WORK REQUIRED:
Return all the data verbatim but without images.

++++ DATA EXCERPT ++++

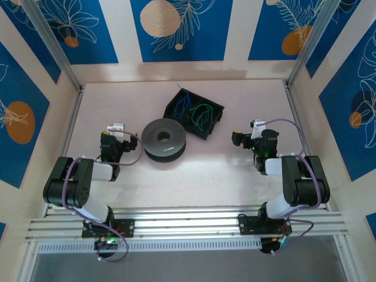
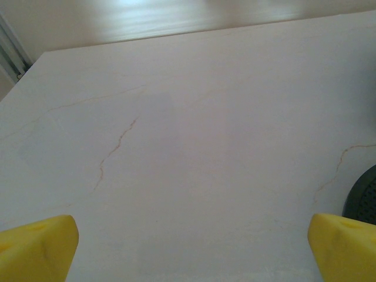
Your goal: Wrap the cables
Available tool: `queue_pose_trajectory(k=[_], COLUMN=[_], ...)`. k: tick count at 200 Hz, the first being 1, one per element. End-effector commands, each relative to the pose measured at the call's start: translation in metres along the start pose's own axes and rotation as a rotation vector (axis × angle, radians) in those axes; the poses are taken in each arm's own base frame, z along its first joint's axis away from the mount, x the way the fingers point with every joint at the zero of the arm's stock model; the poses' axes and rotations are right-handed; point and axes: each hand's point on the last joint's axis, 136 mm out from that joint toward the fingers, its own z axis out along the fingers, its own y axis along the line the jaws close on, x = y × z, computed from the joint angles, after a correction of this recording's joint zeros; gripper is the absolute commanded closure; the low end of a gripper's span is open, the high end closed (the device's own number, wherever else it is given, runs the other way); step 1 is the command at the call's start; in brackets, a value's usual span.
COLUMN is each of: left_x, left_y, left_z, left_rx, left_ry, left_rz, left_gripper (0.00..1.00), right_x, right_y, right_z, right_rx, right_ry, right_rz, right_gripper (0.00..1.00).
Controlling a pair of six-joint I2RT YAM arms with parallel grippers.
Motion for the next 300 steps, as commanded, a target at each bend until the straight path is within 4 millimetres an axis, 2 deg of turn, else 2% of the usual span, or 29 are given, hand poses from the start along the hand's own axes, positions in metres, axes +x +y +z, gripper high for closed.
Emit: queue_pose_trajectory(k=[1,138,157,181,212,236,251,278,300], left_x=[0.002,0.002,-0.005,-0.023,-0.051,-0.075,-0.086,-0.088,-0.079], left_y=[0.000,0.001,-0.004,0.010,0.023,0.017,0.011,-0.017,-0.023], left_z=[0.002,0.001,-0.012,-0.037,-0.062,-0.083,-0.100,-0.123,-0.125], left_rx=[0.006,0.004,0.037,-0.027,-0.073,-0.020,0.027,0.181,0.208], left_ry=[0.007,0.002,-0.054,-0.100,-0.023,-0.012,0.040,0.163,0.181], left_rz=[0.007,0.006,0.019,0.000,-0.095,-0.259,-0.376,-0.453,-0.567], left_gripper=[0.00,0.00,0.00,0.00,0.00,0.00,0.00,0.00,0.00], right_x=[-0.009,-0.008,-0.016,-0.033,-0.055,-0.077,-0.082,-0.088,-0.081], right_y=[0.000,0.000,0.007,0.020,0.038,0.057,0.066,0.073,0.055], right_z=[0.002,0.002,-0.004,-0.013,-0.037,-0.072,-0.095,-0.127,-0.144], right_rx=[0.003,0.003,-0.021,-0.014,-0.027,-0.049,-0.057,-0.055,0.043], right_ry=[-0.018,-0.017,-0.031,0.034,0.088,0.109,0.141,0.168,0.185], right_rz=[-0.011,-0.011,-0.034,-0.051,0.018,0.174,0.259,0.336,0.462], right_gripper=[0.01,0.01,0.01,0.01,0.01,0.01,0.01,0.01,0.01])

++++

RESULT OF THIS TASK:
Your goal: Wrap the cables
Available tool: `queue_pose_trajectory(k=[_], COLUMN=[_], ...)`. k: tick count at 200 Hz, the first being 1, one per element. End-effector commands, each relative to the pose measured at the call's start: translation in metres along the start pose's own axes and rotation as a rotation vector (axis × angle, radians) in those axes; the poses are taken in each arm's own base frame, z along its first joint's axis away from the mount, x the way the fingers point with every joint at the zero of the arm's stock model; the poses' axes and rotations are right-handed; point and axes: each hand's point on the last joint's axis, 136 mm out from that joint toward the fingers, its own z axis out along the fingers, its own y axis along the line the jaws close on, x = y × z, computed from the joint angles, after a correction of this recording's joint zeros; gripper is the absolute commanded closure; the low end of a gripper's span is open, the high end closed (the device's own number, wherever else it is given, runs the other way); step 1 is the command at the call's start; in brackets, a value's usual span.
COLUMN is each of: left_x, left_y, left_z, left_rx, left_ry, left_rz, left_gripper (0.00..1.00), right_x, right_y, right_z, right_rx, right_ry, right_rz, right_gripper (0.00..1.00).
Controlling a pair of six-joint I2RT YAM arms with parallel grippers.
Motion for the next 300 steps, as commanded, a target at each bend until the straight path is within 4 millimetres an axis, 2 deg of turn, else 2% of the usual span, or 29 are given, hand poses from the start along the hand's own axes, positions in metres, axes +x +y +z, gripper high for closed.
Emit: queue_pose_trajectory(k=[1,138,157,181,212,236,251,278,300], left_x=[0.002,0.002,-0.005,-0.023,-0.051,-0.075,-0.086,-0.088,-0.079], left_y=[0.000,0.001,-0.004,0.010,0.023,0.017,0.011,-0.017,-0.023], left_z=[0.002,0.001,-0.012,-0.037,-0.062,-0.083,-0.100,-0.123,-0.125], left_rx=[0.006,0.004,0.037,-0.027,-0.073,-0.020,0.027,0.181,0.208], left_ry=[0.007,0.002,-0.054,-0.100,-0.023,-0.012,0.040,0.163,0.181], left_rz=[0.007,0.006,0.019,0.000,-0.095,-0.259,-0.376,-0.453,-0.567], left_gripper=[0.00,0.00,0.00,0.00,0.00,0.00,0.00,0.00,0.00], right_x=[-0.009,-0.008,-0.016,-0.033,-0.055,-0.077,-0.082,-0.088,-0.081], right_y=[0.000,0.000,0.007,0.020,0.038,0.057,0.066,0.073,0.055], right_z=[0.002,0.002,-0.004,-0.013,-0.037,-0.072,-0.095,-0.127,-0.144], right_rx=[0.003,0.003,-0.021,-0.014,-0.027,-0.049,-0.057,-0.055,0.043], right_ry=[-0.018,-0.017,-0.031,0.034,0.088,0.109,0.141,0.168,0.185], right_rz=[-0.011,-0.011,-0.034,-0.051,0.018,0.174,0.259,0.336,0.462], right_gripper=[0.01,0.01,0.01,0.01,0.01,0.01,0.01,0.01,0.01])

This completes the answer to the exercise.